SOURCE RECORDS Block Start

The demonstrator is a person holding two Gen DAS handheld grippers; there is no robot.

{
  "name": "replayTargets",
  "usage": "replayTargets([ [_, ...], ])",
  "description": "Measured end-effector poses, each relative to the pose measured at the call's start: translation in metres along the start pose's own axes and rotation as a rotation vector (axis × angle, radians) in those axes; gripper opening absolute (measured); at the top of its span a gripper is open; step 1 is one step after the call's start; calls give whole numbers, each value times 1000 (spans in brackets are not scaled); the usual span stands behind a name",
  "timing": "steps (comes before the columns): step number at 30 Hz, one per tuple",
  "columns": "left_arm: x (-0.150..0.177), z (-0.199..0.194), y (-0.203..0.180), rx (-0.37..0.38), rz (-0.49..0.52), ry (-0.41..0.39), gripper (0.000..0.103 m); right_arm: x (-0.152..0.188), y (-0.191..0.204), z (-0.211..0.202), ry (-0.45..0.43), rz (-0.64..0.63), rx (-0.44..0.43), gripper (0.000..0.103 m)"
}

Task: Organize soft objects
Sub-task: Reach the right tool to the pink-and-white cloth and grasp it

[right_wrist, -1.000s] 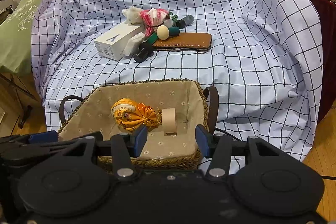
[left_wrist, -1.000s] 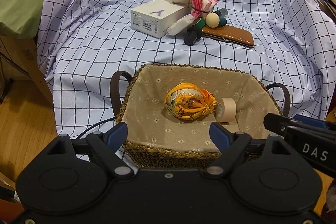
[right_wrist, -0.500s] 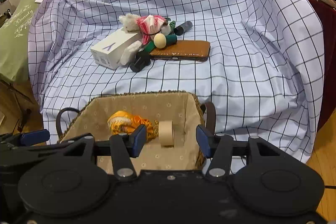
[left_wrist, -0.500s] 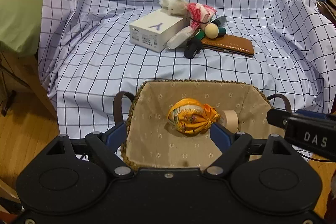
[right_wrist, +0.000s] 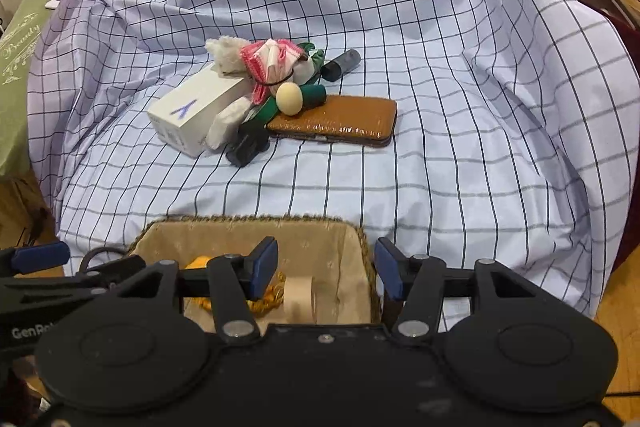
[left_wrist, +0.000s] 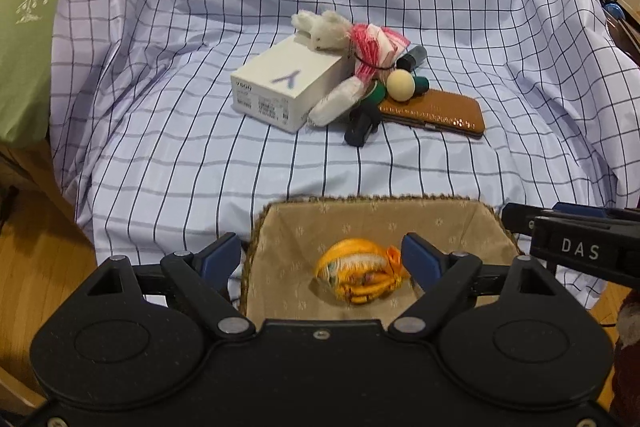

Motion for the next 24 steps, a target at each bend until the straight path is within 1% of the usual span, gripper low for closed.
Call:
replayTargets([
  [6,-24,18,-2,1,16,-9,84,-32,-7,19,-16,-16,12,55],
  [17,-72,52,-8,-6,41,-43,84,-104,-24,66,-74,-70,48,56],
  [21,-94,66,-7,-16,43,-60,85,-123,-27,81,-87,-93,51,57],
  [24,-107,75,-5,-21,37,-65,85,-132,-25,91,-86,-105,38,59],
])
Point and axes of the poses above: each gripper's, at about its wrist camera, not at the fingertips, and z roughly the way its jaws point, y to its left, x to its underside, the point moved 8 cm from there along z, roughly the way its jaws point, and after that the axes turned 13 degrees about -x, right-handed, at the moved point
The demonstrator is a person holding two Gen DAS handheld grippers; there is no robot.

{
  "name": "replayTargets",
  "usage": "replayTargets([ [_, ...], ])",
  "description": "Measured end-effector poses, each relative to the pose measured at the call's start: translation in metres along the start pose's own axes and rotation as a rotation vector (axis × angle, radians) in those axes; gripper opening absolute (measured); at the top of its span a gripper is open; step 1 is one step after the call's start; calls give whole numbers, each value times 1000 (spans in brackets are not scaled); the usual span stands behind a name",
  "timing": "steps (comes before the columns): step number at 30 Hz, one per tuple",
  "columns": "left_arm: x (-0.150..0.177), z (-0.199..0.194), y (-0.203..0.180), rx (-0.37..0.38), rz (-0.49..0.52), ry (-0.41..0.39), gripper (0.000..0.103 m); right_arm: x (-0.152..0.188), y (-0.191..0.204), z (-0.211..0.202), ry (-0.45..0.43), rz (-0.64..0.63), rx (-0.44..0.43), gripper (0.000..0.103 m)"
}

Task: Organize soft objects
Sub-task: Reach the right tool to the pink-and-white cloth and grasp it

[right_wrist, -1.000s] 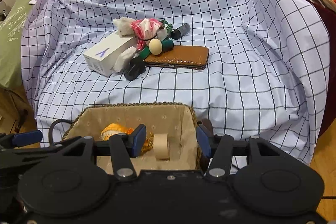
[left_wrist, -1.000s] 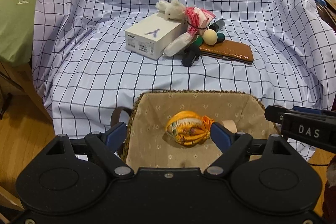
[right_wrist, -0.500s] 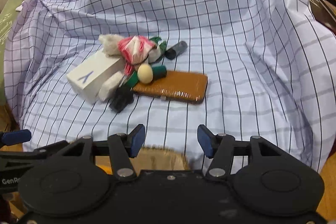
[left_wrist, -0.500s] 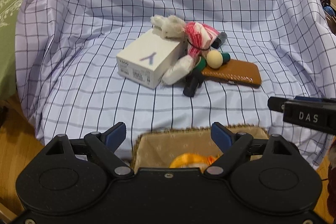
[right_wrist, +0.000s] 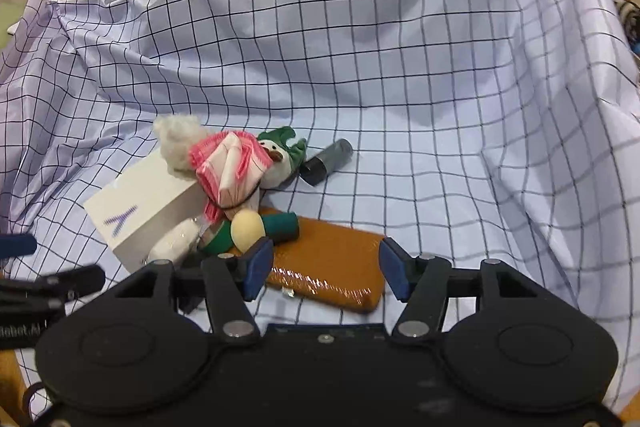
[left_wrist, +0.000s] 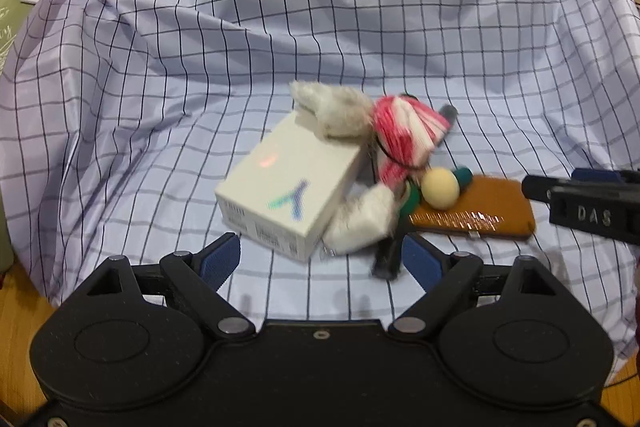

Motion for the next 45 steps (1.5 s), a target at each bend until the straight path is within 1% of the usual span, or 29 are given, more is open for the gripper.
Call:
replayTargets([
  [8,-21,25,9,-20,-27,-1,88,-18,16,34,-12,-28,-64,65],
  [13,-24,40,16,-29,-44,21,88,-27,26,56,-17,-40,-100,72],
  [15,-24,46,18,-33,-51,29,88,-29,29,63,-19,-42,-114,78],
  [19,-23,54,24,-45,-68,45,88,-34,35,79,-18,-35,-134,78],
  [21,-23,57,27,-51,-75,49,89,-35,38,85,-17,-37,-140,83],
  [26,-23,59,31,-53,-85,50,89,-37,48,103,-14,-73,-142,87],
  [34,-26,59,31,-54,-77,36,89,-40,53,129,-3,-98,-101,87],
  [38,-27,59,34,-61,-77,32,89,-41,51,135,-3,-107,-85,86],
  [40,-27,60,34,-64,-75,32,89,-41,51,136,-7,-110,-83,83],
  [42,-27,60,34,-66,-74,32,89,-40,50,137,-7,-114,-73,73],
  [43,-27,60,34,-66,-73,31,89,-40,49,138,-5,-115,-75,71],
  [44,-27,60,34,-66,-71,29,89,-40,50,139,-5,-113,-82,66],
  [45,-28,59,34,-66,-70,26,89,-40,50,140,-6,-110,-88,64],
])
Point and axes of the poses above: each gripper's, at about its wrist camera, not at the fingertips, and z roughly the way its jaws point, y to its left, x to its underside, the point moved 8 cm from there along z, roughly the way its jaws point, and after that the axes turned 13 degrees about -x, right-handed, at the moved point
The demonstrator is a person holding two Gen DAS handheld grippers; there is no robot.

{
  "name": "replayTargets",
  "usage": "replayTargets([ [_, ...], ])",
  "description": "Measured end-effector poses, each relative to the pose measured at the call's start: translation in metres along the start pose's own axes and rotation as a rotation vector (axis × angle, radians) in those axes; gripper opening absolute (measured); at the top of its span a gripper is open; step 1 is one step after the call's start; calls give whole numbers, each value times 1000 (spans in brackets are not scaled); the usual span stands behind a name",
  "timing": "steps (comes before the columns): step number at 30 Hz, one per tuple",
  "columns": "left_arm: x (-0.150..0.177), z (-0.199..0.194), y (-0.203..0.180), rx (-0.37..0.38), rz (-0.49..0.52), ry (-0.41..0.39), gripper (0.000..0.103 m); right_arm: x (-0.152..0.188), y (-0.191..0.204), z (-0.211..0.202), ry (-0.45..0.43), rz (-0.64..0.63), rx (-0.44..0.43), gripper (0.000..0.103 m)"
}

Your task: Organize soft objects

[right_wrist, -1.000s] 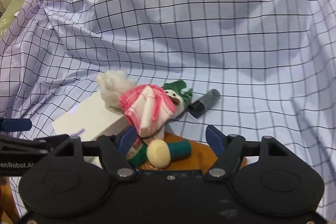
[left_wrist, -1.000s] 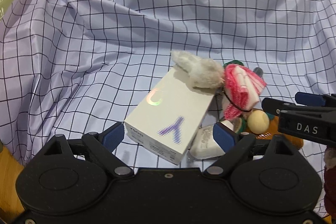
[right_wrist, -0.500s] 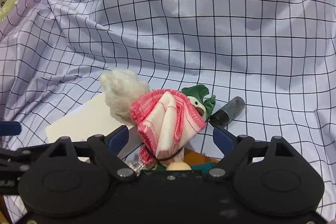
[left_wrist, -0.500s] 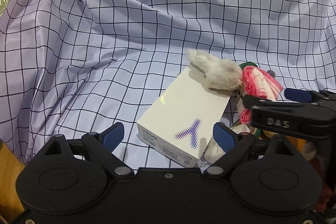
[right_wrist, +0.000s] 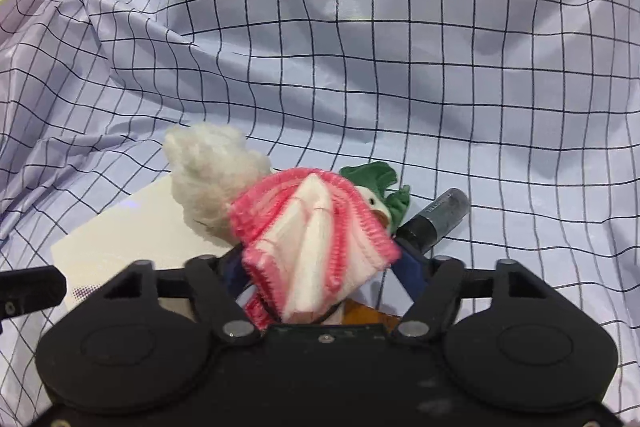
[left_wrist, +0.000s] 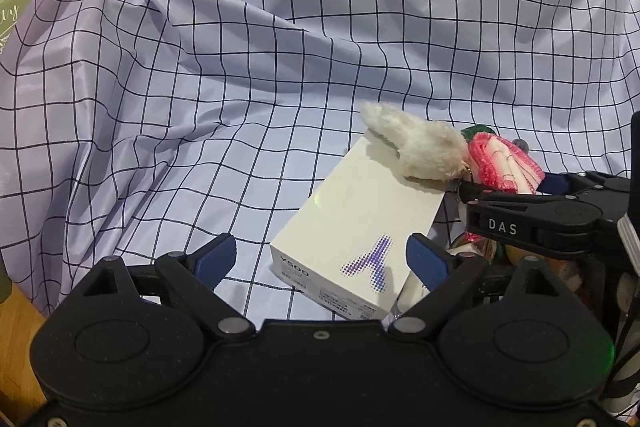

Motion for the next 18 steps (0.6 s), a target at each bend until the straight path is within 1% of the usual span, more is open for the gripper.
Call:
replayTargets([
  [1,0,0,0,-1,1,-2,89,0,0,0,-7,-1,-1,63],
  [3,-1,0,0,-2,3,-4,89,-2,3,-2,-24,-9,-7,58],
  [6,-2,0,0,-5,4,-6,89,-6,5,-7,-54,-8,-20,54],
  [10,-3,1,1,0,-2,-2,89,-11,1,-14,-88,17,-28,52],
  [18,-5,4,-3,8,0,3,89,-17,-18,-32,-156,98,-22,49],
])
Point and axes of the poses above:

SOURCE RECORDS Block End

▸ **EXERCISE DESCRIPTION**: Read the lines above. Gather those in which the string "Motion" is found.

▸ **ANSWER FOR THE TASK**:
Motion for the next 24 steps, a target at each bend until the straight path is within 1% of the usual span, gripper low for closed.
Motion for the next 45 steps (1.5 s), a target at each bend until the straight path is within 1% of the usual span, or 29 are given, more is open for the gripper.
Motion for the next 18 steps (0.6 s), a target at each bend until the straight path is within 1% of the usual span, more is open for the gripper.

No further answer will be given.